Today was a good day. Small steps. 🙂

Day 152

“So, how do you envision your life from here on?” asked a concerned friend. I said I would like to do whatever I can to prevent suicides from happening. He thought that was marvelous but went on to add that I must put that second on the list. The first thing I must do is to find a way to be happy again. He said I would be more effective that way, in the community and amongst friends. No one wants to be around sad people, especially when they are trying to talk to others about how best to handle their depression.

I agree. Only if I have peace inside of me can I hope to give it to those around me. The same goes for love and joy. How can I share something that I don’t have?

Happiness lives within me I know, but seems inaccessible a lot of the times. To put my own happiness as my very first priority seems quite unnatural but I see his point. By sheer co-incidence, one of my favourite virtual friends shared the story of a mother, Rhonda Elkins, who lost her 23 years old daughter, a bright young medical student, to suicide in April 2013. The mum became a strong advocate for suicide prevention but unfortunately ended her own life 16 months later. What a terrible tragedy! Rest in peace Mum and baby.

Here is a link to Rhonda’s interview on CNN:

http://ireport.cnn.com/docs/DOC-1130341

Point taken. My own happiness goes first on the list. Thank you everyone.

Day 149

She is 15 years old. She attends an all girls private school in London. She had a severe bout and a relapse of an eating disorder in the recent past. Her father is now unwilling to send his younger daughter to that school because in addition to eating disorders a number of other mental illnesses seem to be rife there.

As per this article from The Guardian a year ago, the incidence of eating disorders had gone up by 8% in the preceding year.

At present about 1.6 million people in the UK suffer with eating disorders of which 89% are females.

http://www.theguardian.com/commentisfree/2014/feb/24/forget-cause-of-eating-disorders-promote-good-mental-health

http://www.theguardian.com/society/2014/jan/30/rise-hospital-admissions-young-people-eating-disorders

Adding to the problem are ‘pro-ana’ sites that are very influential in supporting the abnormal eating patterns in young people. They advocate diets of just 400-500 calories per day and champion “thinspiration”. Images of celebrities such as Victoria Beckham and Keira Knightley are used to idealise a certain look. We only have to look at any average celebrity or women’s magazine to know the degree of obsession with body image we have as a society.

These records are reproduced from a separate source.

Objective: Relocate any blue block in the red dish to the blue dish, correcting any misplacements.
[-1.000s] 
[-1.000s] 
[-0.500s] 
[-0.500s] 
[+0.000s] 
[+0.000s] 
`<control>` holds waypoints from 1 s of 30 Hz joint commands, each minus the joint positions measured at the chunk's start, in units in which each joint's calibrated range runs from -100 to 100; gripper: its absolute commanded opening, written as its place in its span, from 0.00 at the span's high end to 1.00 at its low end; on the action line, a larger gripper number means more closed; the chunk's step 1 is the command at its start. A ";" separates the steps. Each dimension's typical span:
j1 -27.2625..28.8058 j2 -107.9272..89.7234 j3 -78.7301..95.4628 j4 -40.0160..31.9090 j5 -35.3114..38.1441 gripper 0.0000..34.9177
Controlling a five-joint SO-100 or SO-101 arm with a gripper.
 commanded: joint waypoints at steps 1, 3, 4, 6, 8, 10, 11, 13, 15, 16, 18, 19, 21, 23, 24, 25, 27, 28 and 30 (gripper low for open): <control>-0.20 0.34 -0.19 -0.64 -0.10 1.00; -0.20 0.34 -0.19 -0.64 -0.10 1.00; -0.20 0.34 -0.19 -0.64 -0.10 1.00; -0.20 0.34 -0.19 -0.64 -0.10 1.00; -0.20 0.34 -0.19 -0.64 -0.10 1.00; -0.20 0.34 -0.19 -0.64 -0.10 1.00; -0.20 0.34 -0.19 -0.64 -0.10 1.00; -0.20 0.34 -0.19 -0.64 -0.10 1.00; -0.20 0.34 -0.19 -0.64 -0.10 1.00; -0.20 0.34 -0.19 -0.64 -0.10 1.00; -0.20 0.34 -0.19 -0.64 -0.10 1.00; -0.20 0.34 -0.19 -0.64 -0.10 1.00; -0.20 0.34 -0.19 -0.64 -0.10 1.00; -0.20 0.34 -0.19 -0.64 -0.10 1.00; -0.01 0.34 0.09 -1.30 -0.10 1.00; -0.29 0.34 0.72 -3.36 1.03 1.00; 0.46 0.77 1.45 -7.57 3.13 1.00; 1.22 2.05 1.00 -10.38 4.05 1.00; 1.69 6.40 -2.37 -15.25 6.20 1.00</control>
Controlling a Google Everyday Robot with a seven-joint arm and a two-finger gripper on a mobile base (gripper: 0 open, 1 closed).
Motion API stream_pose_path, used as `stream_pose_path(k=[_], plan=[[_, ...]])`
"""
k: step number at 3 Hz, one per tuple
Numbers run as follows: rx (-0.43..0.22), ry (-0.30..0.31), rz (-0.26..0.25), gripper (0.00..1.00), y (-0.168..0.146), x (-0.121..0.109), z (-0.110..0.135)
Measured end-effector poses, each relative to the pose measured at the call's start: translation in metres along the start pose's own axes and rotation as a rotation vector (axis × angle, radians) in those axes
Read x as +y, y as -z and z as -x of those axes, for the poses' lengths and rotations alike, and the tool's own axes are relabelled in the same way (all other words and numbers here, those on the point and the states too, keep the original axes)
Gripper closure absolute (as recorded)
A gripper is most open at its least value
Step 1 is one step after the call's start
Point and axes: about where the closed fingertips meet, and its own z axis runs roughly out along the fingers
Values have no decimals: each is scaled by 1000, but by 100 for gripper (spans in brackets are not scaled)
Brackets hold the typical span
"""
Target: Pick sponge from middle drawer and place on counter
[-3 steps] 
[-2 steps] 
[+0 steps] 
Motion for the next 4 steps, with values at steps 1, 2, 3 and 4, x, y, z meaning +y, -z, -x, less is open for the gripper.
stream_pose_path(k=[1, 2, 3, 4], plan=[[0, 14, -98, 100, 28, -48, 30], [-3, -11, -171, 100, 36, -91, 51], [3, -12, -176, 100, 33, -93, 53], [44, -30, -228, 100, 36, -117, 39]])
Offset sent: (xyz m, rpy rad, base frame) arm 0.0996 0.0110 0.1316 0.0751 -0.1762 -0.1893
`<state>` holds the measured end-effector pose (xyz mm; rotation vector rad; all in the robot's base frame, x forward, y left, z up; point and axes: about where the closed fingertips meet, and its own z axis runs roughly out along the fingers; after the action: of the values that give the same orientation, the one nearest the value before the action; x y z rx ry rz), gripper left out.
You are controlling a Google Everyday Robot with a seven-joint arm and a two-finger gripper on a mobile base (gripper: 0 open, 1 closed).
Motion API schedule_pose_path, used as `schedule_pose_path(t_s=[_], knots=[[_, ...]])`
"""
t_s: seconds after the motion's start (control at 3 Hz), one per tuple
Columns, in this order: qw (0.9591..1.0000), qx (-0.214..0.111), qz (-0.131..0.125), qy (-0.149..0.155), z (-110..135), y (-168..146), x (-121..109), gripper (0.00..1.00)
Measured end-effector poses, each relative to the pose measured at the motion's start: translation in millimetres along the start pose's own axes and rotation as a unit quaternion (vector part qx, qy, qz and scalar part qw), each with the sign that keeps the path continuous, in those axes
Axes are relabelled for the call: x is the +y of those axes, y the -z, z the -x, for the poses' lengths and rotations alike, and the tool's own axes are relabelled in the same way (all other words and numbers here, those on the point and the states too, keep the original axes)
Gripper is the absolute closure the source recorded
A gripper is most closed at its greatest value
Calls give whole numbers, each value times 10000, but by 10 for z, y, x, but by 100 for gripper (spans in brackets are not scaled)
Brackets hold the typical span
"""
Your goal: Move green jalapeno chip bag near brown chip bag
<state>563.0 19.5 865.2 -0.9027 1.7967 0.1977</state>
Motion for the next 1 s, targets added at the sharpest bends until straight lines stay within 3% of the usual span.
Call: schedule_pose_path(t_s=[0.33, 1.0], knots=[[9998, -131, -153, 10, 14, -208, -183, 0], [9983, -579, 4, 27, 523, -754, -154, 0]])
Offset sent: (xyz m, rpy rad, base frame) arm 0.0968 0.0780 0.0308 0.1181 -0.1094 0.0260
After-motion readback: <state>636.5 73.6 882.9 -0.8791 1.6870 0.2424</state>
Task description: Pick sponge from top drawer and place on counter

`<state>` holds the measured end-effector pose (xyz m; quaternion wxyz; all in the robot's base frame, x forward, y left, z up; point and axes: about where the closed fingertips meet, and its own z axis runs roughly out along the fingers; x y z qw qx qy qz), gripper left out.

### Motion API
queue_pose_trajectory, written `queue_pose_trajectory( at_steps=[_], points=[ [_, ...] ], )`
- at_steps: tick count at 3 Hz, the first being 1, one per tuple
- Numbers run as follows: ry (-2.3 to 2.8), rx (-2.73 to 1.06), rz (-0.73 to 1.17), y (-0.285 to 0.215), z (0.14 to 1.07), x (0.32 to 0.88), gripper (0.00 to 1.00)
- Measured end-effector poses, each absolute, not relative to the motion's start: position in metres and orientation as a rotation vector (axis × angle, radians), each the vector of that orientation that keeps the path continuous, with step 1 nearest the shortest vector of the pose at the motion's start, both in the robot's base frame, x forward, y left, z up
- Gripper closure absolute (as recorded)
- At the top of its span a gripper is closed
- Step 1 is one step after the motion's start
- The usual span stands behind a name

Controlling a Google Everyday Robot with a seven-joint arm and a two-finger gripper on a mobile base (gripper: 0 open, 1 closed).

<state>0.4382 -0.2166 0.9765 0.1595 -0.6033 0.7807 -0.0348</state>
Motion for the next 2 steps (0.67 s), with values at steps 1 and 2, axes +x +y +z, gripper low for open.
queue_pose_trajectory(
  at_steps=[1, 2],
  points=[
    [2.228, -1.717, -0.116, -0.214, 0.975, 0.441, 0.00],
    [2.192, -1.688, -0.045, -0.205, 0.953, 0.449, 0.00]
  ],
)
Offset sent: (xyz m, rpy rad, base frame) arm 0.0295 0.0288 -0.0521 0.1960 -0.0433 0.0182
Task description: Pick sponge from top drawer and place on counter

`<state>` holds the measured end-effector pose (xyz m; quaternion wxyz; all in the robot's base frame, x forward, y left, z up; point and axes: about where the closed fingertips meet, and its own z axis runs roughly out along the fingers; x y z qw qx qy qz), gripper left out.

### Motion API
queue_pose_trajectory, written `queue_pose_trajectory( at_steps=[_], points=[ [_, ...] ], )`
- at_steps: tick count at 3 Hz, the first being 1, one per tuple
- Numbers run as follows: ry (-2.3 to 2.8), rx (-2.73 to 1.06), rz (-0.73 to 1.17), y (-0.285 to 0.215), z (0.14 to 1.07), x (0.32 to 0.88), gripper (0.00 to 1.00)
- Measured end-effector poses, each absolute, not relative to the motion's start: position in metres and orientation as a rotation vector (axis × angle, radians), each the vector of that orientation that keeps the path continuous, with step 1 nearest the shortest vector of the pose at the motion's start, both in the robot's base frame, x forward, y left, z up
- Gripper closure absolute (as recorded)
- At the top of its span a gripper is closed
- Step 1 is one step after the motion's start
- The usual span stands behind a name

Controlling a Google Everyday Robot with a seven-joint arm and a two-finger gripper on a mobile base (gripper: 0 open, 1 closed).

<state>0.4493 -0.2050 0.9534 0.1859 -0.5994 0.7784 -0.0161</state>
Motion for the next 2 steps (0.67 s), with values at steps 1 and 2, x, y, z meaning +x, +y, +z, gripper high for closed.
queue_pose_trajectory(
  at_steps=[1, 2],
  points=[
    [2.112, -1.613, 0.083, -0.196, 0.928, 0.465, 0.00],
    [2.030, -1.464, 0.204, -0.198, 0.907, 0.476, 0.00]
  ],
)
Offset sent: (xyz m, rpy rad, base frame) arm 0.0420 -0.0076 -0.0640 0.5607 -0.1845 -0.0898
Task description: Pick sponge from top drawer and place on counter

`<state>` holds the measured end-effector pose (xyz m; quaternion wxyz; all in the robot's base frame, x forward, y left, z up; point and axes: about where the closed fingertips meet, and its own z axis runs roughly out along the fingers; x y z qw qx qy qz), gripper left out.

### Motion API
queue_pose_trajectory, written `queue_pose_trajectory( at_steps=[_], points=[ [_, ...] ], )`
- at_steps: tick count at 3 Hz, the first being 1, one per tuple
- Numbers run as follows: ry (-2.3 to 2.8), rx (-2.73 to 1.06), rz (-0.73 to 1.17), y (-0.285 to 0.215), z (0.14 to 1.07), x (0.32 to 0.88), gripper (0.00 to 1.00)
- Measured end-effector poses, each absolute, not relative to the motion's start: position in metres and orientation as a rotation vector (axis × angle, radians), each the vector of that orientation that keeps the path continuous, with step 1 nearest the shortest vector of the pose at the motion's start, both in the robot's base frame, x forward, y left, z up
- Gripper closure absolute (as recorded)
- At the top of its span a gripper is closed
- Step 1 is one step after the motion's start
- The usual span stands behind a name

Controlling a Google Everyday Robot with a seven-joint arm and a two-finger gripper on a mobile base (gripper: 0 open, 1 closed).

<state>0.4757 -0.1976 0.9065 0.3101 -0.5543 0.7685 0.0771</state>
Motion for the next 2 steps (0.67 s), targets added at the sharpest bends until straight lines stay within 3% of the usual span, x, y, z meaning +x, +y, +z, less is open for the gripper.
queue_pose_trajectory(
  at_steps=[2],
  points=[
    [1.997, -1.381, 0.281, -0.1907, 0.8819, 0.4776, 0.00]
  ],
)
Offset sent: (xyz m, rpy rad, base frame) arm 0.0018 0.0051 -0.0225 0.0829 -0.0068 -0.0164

http://www.huffingtonpost.co.uk/2012/11/29/pro-anorexia-websites-young-girls-eating-disorder_n_2209959.html

As parents what do we want for our kids? To be happy, confident, content, fulfilled, sociable, healthy, loving and kind.

What do schools teach them? To ‘achieve’, ‘conform’ and ‘succeed’.

Well-being should be taught at schools. Prevention of mental illness should have a place in the school curriculum. The prevalence of mental illness (especially depression) in young people is shockingly high world-wide – 10 times more than it was 50 years ago. Average age of onset then was around the age of 30 years and now it is below 15 years of age. It is shocking to see how big the problem is and how much of it is unrecognised and untreated.

We need to face the fact that something that we are doing as a society, as parents and as educators is making our children ill.